Chromatomancy: the Colors of Magic

Wizards pretend that magic follows laws and can be uncovered through careful experiment, but that's all for the benefit of their donors. True power is felt, is meant, is inspired like the greatest works of a generation. Color is a power all its own - more than drab fractions of sunlight, it taps into the most primal parts of the mortal mind, and brings out the best, worst, and strangest in all of us.

A collaboration with Micah of Nuclear Haruspex!

The Chromatomancer
(by Algen Fleger)

"It's the arcane arts, not the arcane sciences. Now sit down, if you please, and turn your head just ever so slightly..."

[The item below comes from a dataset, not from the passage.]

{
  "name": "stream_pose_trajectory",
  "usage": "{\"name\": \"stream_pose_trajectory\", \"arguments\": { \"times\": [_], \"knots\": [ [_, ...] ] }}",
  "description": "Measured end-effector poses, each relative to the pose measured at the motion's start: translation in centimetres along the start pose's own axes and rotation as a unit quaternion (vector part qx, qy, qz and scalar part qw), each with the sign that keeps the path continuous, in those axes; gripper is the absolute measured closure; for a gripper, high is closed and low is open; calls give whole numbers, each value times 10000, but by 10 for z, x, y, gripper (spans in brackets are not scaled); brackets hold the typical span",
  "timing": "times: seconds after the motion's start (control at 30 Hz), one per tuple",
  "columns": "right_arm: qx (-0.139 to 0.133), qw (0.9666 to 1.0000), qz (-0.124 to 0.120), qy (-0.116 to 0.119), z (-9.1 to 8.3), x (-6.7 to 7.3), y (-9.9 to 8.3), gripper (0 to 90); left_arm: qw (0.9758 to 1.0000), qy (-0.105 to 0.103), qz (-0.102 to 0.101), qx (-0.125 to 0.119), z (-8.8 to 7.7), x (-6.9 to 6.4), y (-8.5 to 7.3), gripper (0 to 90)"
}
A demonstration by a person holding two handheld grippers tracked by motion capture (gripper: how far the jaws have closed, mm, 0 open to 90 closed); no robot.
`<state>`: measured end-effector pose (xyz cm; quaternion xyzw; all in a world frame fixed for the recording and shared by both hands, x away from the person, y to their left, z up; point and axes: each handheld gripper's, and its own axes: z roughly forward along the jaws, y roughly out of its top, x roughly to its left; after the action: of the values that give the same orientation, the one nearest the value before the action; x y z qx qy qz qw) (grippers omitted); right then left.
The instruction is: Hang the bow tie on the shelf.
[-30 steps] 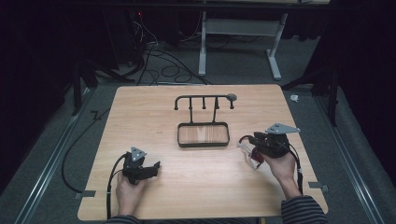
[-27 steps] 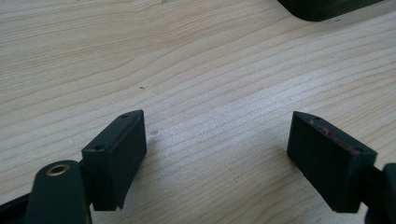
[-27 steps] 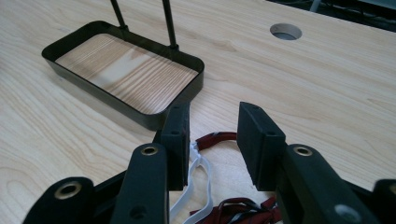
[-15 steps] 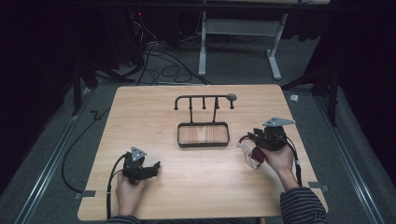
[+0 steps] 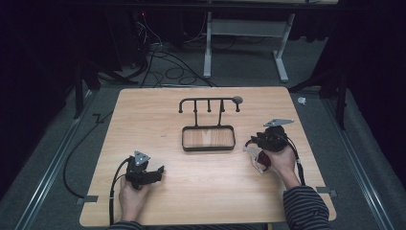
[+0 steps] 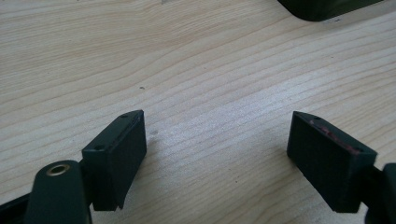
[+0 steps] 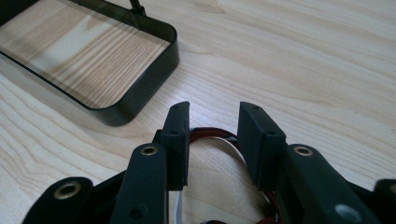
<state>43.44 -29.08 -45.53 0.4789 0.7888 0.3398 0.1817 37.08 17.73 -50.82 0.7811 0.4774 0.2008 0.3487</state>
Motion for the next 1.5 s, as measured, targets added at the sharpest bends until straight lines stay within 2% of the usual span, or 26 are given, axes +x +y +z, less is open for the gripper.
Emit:
{"name": "stream_pose_trajectory", "arguments": {
  "times": [0.3,0.6,1.2,1.37,1.5],
  "knots": [
    [129,9999,-54,58,12,-2,-2,641,10000,1,1,1,0,0,0,203],
    [256,9997,14,35,20,-5,-5,628,10000,2,2,2,0,0,0,203],
    [390,9990,44,-222,34,-13,-8,625,10000,0,11,9,0,0,0,203],
    [460,9985,66,-274,37,-15,-10,675,10000,0,12,9,0,0,0,203],
    [464,9985,19,-305,36,-16,-10,784,10000,2,13,9,0,0,0,203]
  ]
}}
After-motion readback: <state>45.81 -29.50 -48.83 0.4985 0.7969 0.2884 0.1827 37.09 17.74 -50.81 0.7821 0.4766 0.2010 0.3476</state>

Perk: You know the secrets of paint-mixing and spectrum subversion. For each wizard template you have or gain, learn a Color of Magic at random. With access to a studio, you can mix that color of paint, and you can manipulate it in your spells as if it was part of the visual spectrum.

Downside: You must suffer for your art. You only have access to one Magic Die unless you’re under the influence of drugs, illness, exhaustion, heartbreak, or some other mind-affecting condition.

Cantrips
Enhanced Spectrum: Your rainbow extends far outside the drab, peasant visual spectrum. You have not only ultraviolet and infrared vision, but hypergreen and metablue as well. This lets you see spells that would otherwise be invisible.

Take Commissions: All things considered, your magic makes you a half-decent artist. You can make provocative art that sells for 10*(templates)gp while you’re in town. When you do, pick a group who will pay for it, and an opposed group who'll take issue with it. If the opposed group finds out you're making it, they'll try to get you to stop. Violently.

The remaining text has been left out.